- Born: July 25, 1982 (age 42) Turku, Finland
- Other names: Stoneface
- Nationality: Finnish
- Height: 5 ft 9 in (175 cm)
- Weight: 145 lb (66 kg; 10 st 5 lb)
- Division: Featherweight
- Reach: 69.0 in (175 cm)
- Style: Submission wrestling
- Fighting out of: Boca Raton, Florida, United States
- Team: Finnfighters Gym Blackzilians
- Trainer: Wrestling: Ari Heikiö Boxing: Sampo Pänttäjä Strength training: Vesa Vuori
- Rank: Purple belt in Brazilian Jiu-Jitsu
- Years active: 2002–2017 (MMA)

Mixed martial arts record
- Total: 31
- Wins: 22
- By knockout: 7
- By submission: 8
- By decision: 7
- Losses: 8
- By knockout: 1
- By submission: 5
- By decision: 2
- Draws: 1

Other information
- Mixed martial arts record from Sherdog

= Tom Niinimäki =

Finnish mixed martial artist

Tom Niinimäki (born July 25, 1982) is a Finnish professional mixed martial artist who formerly competed in the Featherweight division of the Ultimate Fighting Championship.

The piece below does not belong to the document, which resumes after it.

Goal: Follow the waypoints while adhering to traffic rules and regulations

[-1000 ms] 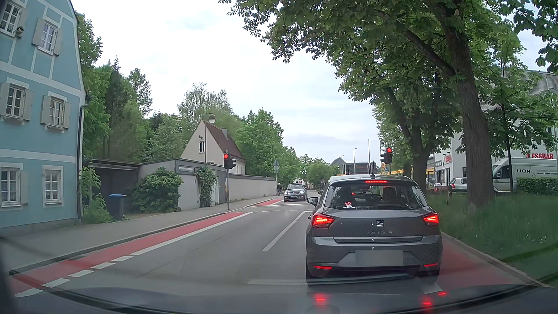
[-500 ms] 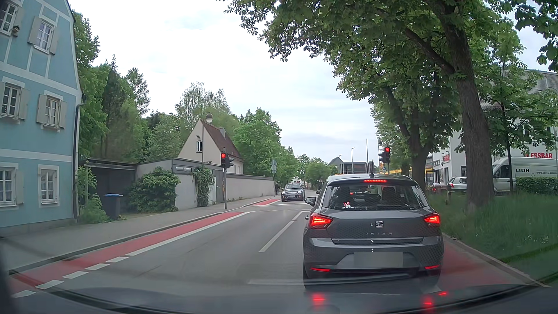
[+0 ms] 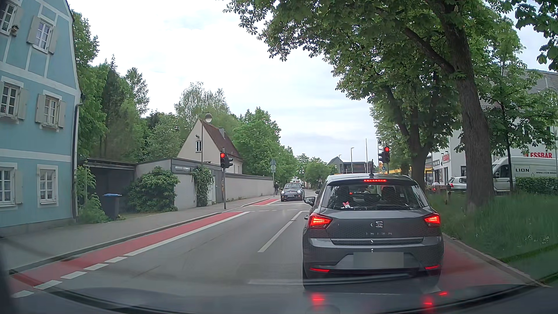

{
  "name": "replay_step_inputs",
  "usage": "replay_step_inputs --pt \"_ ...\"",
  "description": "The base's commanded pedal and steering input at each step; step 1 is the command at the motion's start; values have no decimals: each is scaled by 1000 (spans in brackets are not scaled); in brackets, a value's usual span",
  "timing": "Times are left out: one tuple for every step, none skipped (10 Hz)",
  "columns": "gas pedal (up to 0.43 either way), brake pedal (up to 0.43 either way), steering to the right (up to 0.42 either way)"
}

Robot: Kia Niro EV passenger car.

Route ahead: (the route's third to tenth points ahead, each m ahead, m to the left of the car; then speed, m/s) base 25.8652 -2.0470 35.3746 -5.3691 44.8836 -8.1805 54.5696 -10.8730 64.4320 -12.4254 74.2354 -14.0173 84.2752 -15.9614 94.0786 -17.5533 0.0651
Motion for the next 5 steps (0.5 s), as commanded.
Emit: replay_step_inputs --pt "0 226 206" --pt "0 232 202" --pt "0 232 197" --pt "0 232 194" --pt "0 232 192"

==Mixed martial arts career==

===Early career===
Niinimäki began training in kickboxing at the age of 15, and mixed martial arts at 19. He made his professional MMA debut in October 2002 in his native Finland. He assembled an impressive record of 9-2 in the first two years of competition, with all but one of his wins coming by way of submission or TKO.

Beginning in 2005, Niinimäki hit a rough patch where he lost three fights in a row. After one more win in 2007, he retired from competition, saying that he had "lost his fire" to compete.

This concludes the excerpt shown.